Prospect: Information for the User

Ropinirol Stada 2 mg prolonged-release tablets EFG

Ropinirol Stada 4 mg prolonged-release tablets EFG

Ropinirol Stada 8 mg prolonged-release tablets EFG

Read this prospect carefully before starting to take this medicine, as it contains important information for you.

• Keep this prospect, as you may need to read it again.
• If you have any doubts, consult your doctor or pharmacist.
• This medicine has been prescribed only for you, and you should not give it to other people, even if they have the same symptoms as you, as it may harm them.
• If you experience any adverse effects, consult your doctor or pharmacist, even if they are not listed in this prospect. See section 4.

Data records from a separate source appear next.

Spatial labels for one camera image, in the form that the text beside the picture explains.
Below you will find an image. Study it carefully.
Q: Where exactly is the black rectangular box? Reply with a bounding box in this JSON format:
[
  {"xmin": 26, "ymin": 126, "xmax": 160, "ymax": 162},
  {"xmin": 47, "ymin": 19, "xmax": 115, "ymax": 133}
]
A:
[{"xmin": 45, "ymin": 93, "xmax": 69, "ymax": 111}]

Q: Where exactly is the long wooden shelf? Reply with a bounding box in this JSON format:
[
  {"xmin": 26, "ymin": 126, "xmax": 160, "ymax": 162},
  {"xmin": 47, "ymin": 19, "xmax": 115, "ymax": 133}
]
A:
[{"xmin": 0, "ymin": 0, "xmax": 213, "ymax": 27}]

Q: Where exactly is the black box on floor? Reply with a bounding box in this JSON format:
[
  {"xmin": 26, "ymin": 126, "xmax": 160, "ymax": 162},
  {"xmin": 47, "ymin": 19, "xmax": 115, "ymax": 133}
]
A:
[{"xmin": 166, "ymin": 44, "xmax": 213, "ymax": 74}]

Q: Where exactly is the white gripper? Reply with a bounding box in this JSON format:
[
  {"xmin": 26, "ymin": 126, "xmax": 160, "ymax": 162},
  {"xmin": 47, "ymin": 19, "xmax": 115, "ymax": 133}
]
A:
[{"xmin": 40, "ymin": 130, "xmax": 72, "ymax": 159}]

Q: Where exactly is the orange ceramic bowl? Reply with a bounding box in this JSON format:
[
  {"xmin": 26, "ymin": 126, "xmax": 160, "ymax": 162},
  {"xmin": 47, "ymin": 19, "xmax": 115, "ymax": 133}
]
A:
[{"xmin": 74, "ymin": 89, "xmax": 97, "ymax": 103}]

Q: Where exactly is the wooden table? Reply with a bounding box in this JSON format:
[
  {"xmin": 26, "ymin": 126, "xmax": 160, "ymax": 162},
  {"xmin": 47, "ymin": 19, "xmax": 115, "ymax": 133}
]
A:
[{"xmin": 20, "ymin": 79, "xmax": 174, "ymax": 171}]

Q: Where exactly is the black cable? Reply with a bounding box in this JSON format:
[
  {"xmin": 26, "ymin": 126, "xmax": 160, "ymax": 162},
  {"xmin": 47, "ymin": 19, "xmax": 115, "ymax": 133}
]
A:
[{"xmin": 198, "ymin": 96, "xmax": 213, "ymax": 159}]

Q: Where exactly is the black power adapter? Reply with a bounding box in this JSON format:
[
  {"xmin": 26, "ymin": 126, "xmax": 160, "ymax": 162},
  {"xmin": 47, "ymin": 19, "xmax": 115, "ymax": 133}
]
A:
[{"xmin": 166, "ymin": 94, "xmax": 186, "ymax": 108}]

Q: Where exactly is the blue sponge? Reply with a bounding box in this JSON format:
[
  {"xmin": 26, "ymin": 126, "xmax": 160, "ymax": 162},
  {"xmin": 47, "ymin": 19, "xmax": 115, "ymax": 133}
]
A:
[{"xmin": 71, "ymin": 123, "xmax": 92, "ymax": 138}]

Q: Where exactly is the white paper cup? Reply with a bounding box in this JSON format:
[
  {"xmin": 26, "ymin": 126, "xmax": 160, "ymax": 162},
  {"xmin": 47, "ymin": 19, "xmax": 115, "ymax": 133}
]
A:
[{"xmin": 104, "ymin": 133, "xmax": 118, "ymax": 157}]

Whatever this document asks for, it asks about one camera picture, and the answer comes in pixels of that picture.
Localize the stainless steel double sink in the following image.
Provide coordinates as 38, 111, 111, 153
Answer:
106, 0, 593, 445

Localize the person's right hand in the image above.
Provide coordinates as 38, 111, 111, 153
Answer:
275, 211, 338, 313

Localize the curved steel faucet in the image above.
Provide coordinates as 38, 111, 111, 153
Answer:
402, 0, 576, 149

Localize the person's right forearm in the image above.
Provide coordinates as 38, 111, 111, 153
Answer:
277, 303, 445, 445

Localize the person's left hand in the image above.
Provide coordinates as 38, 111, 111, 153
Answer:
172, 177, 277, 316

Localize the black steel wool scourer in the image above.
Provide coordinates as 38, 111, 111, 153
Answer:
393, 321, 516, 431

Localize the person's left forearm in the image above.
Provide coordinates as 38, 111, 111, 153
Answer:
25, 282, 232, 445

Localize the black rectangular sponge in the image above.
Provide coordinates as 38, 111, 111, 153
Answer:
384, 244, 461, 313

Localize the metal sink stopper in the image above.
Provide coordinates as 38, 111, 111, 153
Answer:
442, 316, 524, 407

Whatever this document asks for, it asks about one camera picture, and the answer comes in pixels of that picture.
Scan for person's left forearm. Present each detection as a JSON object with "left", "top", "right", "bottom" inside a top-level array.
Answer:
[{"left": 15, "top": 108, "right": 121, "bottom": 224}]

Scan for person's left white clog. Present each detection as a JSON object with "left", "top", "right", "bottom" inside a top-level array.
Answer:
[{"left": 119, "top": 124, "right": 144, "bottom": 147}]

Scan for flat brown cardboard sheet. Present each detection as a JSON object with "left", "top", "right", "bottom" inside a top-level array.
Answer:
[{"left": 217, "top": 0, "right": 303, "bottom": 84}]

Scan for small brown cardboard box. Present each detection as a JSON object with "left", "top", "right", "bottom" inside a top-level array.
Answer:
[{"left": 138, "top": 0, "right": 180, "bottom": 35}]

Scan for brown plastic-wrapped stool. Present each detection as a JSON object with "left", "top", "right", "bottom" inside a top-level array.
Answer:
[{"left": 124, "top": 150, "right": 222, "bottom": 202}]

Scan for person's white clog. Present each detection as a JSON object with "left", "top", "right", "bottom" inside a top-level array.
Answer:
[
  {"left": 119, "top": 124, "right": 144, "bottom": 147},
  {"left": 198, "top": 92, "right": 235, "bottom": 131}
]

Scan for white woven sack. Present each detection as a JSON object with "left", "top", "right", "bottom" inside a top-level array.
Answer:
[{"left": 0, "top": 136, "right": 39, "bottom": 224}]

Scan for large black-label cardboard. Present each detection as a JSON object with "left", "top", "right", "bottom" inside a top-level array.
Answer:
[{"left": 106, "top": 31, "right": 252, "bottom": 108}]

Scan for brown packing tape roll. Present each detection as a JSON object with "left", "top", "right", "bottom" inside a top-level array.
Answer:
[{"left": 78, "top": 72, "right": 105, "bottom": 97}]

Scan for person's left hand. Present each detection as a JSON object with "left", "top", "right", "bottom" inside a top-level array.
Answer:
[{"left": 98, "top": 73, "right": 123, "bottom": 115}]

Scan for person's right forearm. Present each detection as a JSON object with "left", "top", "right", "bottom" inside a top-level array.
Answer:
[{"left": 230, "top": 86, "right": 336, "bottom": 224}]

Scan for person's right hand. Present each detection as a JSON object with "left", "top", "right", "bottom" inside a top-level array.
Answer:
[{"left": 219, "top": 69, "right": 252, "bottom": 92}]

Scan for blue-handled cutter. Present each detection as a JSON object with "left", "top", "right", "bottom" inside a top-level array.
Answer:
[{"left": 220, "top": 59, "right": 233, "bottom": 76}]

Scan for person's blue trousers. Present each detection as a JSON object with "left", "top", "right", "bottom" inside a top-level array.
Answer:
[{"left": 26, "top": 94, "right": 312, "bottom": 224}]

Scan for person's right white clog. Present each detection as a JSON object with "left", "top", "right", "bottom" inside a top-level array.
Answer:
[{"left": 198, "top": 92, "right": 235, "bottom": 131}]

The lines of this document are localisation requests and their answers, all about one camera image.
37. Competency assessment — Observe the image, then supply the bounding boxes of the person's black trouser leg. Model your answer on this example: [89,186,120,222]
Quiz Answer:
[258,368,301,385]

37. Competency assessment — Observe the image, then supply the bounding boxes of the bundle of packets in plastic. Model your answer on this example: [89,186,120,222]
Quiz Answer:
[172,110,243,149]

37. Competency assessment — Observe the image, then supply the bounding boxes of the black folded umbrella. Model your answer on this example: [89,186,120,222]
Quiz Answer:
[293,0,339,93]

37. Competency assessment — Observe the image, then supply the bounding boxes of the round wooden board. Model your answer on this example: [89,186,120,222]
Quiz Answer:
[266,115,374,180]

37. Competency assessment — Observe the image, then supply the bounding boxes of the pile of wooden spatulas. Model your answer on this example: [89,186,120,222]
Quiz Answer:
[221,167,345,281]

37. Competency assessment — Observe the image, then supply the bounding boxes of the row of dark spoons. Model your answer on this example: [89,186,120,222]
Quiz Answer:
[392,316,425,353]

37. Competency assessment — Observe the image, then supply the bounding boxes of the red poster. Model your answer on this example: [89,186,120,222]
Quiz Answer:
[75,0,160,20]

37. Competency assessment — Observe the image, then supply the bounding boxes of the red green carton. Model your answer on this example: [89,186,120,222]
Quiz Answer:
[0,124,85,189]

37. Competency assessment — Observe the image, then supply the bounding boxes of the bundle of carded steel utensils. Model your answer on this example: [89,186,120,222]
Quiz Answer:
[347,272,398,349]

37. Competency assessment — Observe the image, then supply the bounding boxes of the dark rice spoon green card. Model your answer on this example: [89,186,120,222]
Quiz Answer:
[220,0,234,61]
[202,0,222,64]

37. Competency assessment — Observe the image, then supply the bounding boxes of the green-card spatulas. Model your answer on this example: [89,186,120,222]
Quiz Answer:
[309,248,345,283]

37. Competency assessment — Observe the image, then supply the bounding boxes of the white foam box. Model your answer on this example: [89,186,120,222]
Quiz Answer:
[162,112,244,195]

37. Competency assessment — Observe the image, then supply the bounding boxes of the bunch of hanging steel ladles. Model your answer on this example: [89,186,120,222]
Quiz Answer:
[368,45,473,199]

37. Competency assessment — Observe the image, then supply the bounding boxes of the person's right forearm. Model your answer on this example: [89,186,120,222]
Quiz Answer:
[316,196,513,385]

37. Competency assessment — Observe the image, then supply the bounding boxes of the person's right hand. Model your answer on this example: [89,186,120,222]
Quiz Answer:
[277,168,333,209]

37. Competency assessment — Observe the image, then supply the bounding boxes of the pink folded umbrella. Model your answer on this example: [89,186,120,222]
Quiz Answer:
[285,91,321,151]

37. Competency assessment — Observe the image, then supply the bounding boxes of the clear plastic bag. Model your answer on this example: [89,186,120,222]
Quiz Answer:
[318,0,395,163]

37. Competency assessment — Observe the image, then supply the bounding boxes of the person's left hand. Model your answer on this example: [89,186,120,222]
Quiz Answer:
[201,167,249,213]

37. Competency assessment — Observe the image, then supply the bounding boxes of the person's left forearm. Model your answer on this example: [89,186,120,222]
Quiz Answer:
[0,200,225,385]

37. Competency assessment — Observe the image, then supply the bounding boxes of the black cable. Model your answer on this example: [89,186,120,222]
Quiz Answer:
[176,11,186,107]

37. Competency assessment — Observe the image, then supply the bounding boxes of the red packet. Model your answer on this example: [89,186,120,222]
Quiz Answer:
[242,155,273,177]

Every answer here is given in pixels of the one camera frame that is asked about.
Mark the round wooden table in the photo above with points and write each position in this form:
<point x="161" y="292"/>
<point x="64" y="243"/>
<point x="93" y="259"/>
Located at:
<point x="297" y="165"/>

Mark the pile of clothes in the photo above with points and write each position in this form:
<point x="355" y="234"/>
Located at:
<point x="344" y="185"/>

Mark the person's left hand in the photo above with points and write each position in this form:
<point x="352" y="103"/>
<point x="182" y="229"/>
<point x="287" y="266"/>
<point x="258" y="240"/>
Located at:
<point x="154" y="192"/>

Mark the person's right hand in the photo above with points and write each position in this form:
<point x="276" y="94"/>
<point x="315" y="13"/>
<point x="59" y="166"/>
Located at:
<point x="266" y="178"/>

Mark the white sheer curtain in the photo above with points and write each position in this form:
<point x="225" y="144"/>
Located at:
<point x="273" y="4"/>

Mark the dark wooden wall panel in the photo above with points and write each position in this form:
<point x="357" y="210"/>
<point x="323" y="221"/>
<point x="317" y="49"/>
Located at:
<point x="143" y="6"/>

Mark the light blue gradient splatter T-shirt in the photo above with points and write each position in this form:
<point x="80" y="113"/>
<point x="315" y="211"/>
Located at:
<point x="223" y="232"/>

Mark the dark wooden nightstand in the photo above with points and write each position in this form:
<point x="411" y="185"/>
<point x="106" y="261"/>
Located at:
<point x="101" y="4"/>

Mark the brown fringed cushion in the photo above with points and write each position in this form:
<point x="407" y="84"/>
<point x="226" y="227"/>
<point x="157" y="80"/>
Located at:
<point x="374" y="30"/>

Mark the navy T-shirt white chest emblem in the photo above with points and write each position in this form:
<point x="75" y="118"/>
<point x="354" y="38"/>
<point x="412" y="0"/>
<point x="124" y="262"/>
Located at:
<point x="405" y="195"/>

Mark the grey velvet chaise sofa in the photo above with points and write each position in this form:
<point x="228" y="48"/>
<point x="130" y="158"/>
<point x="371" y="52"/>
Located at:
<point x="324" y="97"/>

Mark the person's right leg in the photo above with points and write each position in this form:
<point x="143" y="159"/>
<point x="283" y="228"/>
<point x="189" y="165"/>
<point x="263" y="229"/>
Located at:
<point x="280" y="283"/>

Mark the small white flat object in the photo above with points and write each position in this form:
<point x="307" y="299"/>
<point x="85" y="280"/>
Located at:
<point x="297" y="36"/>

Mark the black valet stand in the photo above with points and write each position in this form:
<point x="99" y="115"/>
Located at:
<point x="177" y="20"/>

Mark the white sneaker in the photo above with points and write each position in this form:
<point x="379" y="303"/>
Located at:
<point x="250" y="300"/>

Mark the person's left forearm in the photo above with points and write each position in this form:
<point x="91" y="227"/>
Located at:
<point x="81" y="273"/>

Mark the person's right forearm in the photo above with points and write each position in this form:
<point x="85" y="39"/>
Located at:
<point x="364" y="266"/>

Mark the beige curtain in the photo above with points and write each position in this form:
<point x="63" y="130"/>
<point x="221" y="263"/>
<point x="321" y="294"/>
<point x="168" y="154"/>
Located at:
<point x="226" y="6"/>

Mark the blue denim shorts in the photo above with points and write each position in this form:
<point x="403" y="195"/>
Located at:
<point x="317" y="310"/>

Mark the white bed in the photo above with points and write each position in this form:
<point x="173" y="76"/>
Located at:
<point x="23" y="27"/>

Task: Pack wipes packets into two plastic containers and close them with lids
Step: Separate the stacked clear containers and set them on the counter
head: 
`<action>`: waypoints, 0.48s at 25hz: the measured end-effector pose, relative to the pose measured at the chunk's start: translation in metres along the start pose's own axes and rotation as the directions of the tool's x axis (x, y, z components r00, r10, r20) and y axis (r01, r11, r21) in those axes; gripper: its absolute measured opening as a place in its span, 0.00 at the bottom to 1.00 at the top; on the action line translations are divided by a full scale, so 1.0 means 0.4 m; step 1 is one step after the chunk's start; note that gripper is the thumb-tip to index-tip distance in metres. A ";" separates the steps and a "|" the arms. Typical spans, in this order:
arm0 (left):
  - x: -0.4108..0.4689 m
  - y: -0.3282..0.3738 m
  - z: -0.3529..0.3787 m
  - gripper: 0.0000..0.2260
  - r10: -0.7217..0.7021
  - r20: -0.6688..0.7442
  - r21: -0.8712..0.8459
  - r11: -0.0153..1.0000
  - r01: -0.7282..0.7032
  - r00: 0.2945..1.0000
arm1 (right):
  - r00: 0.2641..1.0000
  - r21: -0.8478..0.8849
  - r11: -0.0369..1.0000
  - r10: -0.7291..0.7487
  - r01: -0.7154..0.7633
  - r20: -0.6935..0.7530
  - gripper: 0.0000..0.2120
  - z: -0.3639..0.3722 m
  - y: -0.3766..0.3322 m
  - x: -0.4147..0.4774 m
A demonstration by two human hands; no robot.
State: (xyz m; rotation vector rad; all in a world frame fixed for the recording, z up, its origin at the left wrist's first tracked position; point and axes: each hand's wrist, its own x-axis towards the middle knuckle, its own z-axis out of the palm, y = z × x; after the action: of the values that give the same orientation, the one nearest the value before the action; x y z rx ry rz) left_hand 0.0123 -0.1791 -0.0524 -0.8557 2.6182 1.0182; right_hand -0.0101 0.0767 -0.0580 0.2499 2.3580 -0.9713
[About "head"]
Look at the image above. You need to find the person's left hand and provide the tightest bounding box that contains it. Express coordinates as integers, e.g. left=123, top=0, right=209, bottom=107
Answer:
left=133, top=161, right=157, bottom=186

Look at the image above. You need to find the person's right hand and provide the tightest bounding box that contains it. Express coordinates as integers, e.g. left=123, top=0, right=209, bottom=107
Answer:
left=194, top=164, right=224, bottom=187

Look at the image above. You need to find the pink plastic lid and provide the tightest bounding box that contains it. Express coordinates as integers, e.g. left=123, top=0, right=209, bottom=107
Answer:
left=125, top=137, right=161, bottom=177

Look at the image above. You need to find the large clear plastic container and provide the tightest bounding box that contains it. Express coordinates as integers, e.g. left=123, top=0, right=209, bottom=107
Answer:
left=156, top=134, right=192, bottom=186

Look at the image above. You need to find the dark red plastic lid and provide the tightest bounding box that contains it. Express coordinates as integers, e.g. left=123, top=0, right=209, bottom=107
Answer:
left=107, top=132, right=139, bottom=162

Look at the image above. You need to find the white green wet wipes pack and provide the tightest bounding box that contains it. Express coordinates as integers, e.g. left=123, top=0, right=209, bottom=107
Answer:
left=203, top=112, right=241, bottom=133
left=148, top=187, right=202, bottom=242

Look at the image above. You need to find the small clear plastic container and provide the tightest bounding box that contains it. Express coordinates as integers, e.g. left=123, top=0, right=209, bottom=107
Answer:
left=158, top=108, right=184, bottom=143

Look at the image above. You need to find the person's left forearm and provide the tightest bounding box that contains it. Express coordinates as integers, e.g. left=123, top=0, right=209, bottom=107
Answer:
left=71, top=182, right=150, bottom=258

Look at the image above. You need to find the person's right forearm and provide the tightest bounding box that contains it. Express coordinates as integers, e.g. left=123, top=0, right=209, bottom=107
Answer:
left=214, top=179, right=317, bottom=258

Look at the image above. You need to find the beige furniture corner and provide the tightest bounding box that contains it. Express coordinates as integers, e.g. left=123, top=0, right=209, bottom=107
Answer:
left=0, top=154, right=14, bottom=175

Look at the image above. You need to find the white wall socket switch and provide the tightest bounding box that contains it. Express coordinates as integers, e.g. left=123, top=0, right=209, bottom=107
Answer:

1. What Ropinirol Stada is and for what it is used

2. What you need to know before starting to take Ropinirol Stada

3. How to take Ropinirol Stada

4. Possible adverse effects

5. Storage of Ropinirol Stada

6. Contents of the package and additional information

The active ingredient of Ropinirol Stada is ropinirol, which belongs to a group of medications called dopamine agonists. Dopamine agonists act in the same way as a natural substance found in the brain, called dopamine.

Ropinirol prolonged-release tablets are used for the treatment of Parkinson's disease.

People with Parkinson's disease have low levels of dopamine in certain parts of the brain. Ropinirol has a similar effect to natural dopamine and, in this way, reduces the symptoms of Parkinson's disease.

Do not take Ropinirol Stada:

• if you areallergicto ropinirol or any of the other components (see section 6).
• if you have anyserious kidney disease.
• if you have anyliver disease.

Inform your doctor if you think you may be in any of these situations.

Warnings and precautions

Consult your doctor or pharmacist before starting to take ropinirol.

• if you arepregnantor think you may be pregnant.
• if you are inbreastfeeding.
• if you areunder 18 years old.
• if you have anyserious heart disease.
• if you have anyserious mental disorder.
• if you experience anyimpulsive behavior and/or abnormal behavior.

Inform your doctorif you experience symptoms such asdepression, apathy, anxiety, fatigue, sweating, or painafter stopping or reducing treatment with ropinirol (known as dopamine agonist withdrawal syndrome or SAAD).If these symptoms persist for more than a few weeks, your doctor may need to adjust your treatment.

Inform your doctorif you or your family/caregiver notice that you are developing impulses or desires to behave in an unusual way for you and that you cannot resist the impulse, desire, or temptation to carry out certain activities that may harm you or others. This is known as impulse control disorder and may include behaviors such as pathological gambling, excessive eating or spending, abnormally elevated sexual desire, or an increase in sexual thoughts or feelings.Your doctor may need to adjust or stop your treatment..

Inform your doctorif you or your family/caregiver notice that you are developing episodes of hyperactivity, euphoria, or irritability (symptoms of mania). These may occur with or without symptoms of impulse control disorder (see above). Your doctor may need to adjust or stop your treatment.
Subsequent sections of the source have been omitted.